(What this task involves): Only a number is expected: the count of lines in the listing where "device" occurs.

(Available records):
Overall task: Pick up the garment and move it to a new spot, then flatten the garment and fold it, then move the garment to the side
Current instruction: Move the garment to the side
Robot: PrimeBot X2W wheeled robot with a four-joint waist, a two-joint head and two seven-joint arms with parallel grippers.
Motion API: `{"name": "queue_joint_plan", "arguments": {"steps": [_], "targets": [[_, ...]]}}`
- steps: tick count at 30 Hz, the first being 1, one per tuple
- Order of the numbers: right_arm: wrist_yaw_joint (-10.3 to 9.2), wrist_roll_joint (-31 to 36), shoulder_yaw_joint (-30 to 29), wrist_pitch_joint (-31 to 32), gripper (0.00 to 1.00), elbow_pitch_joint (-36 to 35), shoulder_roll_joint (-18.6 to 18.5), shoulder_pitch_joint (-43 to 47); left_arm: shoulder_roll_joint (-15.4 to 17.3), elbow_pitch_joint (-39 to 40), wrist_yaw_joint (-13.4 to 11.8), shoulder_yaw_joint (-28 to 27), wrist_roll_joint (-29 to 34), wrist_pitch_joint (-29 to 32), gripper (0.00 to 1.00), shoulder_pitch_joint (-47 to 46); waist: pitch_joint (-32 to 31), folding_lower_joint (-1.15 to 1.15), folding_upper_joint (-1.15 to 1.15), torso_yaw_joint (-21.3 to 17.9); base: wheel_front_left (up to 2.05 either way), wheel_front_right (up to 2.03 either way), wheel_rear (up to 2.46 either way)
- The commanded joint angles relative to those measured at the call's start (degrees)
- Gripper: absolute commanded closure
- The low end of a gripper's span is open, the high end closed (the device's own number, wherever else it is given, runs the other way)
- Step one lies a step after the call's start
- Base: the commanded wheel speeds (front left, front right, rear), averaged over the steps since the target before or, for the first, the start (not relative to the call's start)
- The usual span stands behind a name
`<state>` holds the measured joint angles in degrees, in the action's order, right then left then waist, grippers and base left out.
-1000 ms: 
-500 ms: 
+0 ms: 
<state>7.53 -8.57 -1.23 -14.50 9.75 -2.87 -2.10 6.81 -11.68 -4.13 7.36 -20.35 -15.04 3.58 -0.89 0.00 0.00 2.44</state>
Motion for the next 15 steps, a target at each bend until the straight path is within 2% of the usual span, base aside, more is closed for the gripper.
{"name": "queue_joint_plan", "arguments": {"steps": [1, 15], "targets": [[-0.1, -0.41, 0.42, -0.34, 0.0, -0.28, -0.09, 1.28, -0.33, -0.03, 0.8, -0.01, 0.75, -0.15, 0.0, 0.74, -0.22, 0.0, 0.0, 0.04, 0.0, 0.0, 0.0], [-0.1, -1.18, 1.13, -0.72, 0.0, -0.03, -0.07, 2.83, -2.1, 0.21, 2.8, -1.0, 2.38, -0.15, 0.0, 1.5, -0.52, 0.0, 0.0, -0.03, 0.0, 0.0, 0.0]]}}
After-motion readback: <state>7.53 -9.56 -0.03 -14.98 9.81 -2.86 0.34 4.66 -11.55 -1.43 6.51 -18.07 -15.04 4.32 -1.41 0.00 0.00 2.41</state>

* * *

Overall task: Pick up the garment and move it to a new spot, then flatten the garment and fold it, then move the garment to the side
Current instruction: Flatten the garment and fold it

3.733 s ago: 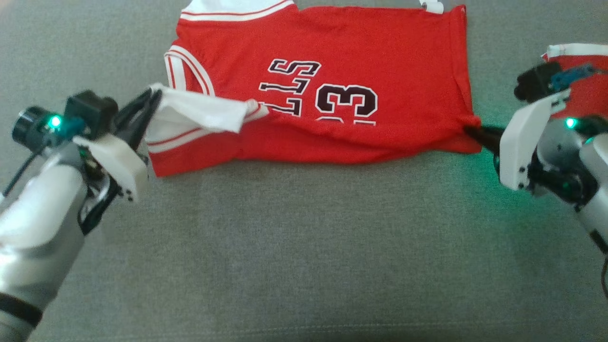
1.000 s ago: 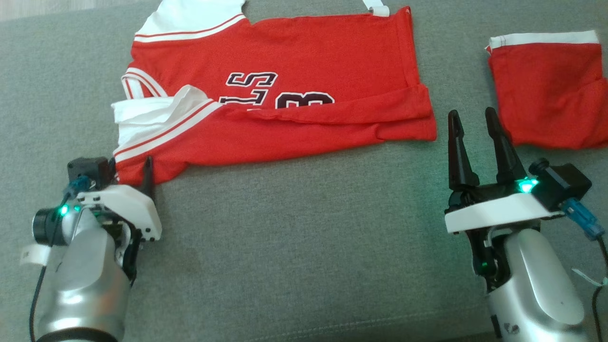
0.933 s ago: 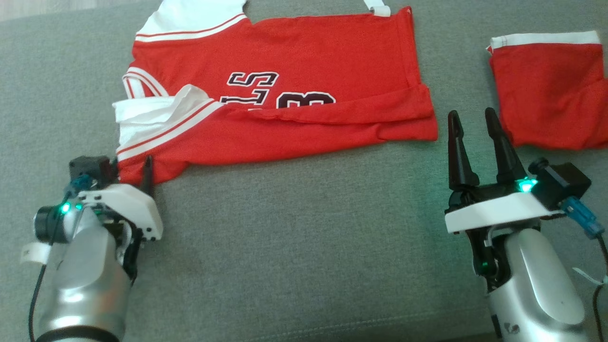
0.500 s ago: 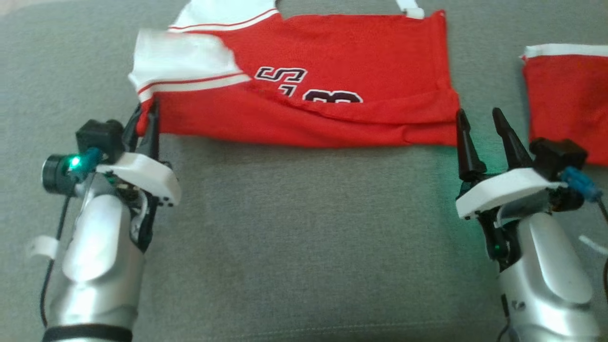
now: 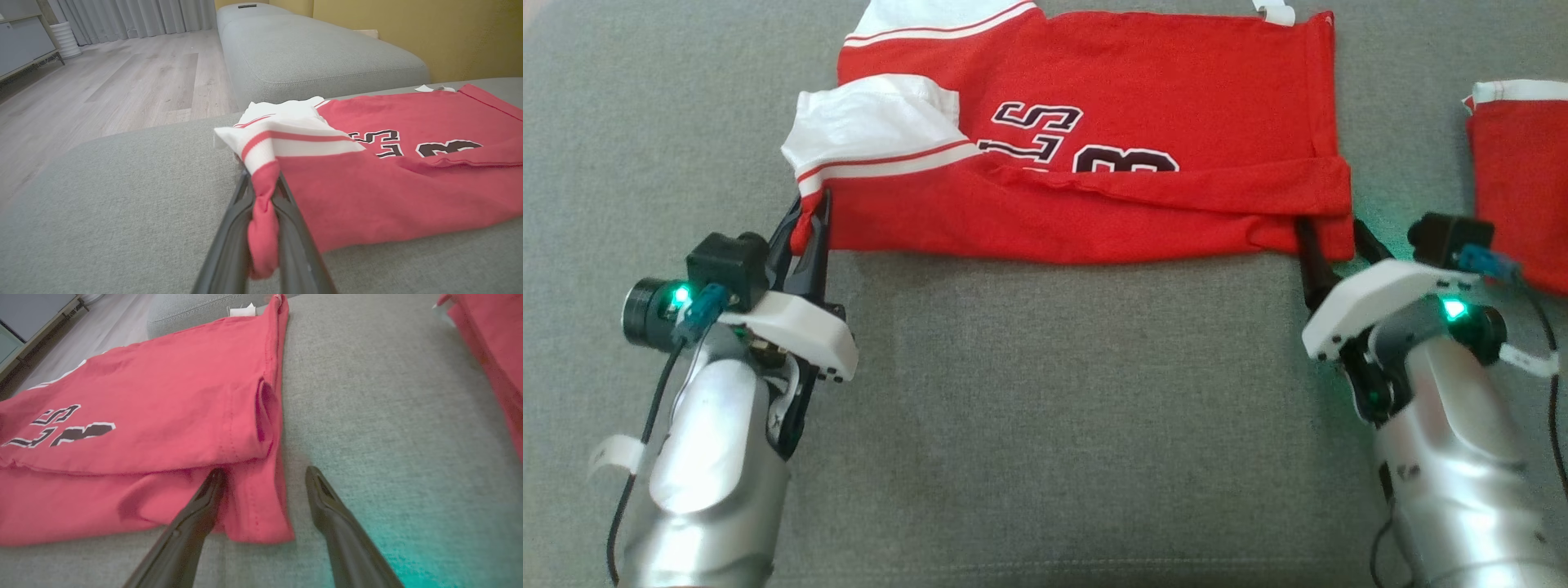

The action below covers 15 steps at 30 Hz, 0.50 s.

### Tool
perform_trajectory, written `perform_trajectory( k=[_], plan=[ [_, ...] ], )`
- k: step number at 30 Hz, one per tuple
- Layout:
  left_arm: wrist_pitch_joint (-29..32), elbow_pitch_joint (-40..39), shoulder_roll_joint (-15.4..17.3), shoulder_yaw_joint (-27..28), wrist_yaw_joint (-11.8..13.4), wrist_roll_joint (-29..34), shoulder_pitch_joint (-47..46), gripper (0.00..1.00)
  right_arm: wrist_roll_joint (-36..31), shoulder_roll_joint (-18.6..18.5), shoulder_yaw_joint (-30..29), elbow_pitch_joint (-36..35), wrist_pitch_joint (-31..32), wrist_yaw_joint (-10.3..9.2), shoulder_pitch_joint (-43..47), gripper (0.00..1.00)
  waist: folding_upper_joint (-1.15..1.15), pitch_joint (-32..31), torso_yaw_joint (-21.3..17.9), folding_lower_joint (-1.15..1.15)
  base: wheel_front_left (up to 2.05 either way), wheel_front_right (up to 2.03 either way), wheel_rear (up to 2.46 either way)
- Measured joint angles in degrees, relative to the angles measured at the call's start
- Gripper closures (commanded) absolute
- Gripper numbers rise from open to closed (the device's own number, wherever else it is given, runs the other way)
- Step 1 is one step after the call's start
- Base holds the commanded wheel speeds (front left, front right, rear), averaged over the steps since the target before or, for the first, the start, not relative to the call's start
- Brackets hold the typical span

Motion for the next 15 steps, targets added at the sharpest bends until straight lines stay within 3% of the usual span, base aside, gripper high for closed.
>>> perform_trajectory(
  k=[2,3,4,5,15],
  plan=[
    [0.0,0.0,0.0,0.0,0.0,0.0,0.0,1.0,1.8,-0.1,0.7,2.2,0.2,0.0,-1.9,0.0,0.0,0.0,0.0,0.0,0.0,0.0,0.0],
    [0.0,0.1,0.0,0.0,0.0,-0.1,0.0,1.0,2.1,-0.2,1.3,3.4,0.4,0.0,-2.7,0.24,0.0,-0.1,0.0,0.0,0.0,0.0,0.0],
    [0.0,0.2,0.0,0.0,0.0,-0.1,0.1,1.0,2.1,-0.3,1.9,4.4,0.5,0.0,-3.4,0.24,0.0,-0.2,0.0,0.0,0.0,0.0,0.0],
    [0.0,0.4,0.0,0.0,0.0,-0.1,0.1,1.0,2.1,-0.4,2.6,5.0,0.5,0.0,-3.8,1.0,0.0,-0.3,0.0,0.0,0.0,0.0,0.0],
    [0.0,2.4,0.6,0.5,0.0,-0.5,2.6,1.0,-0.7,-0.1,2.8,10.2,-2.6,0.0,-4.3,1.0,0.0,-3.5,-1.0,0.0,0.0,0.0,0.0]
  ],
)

(Output): 2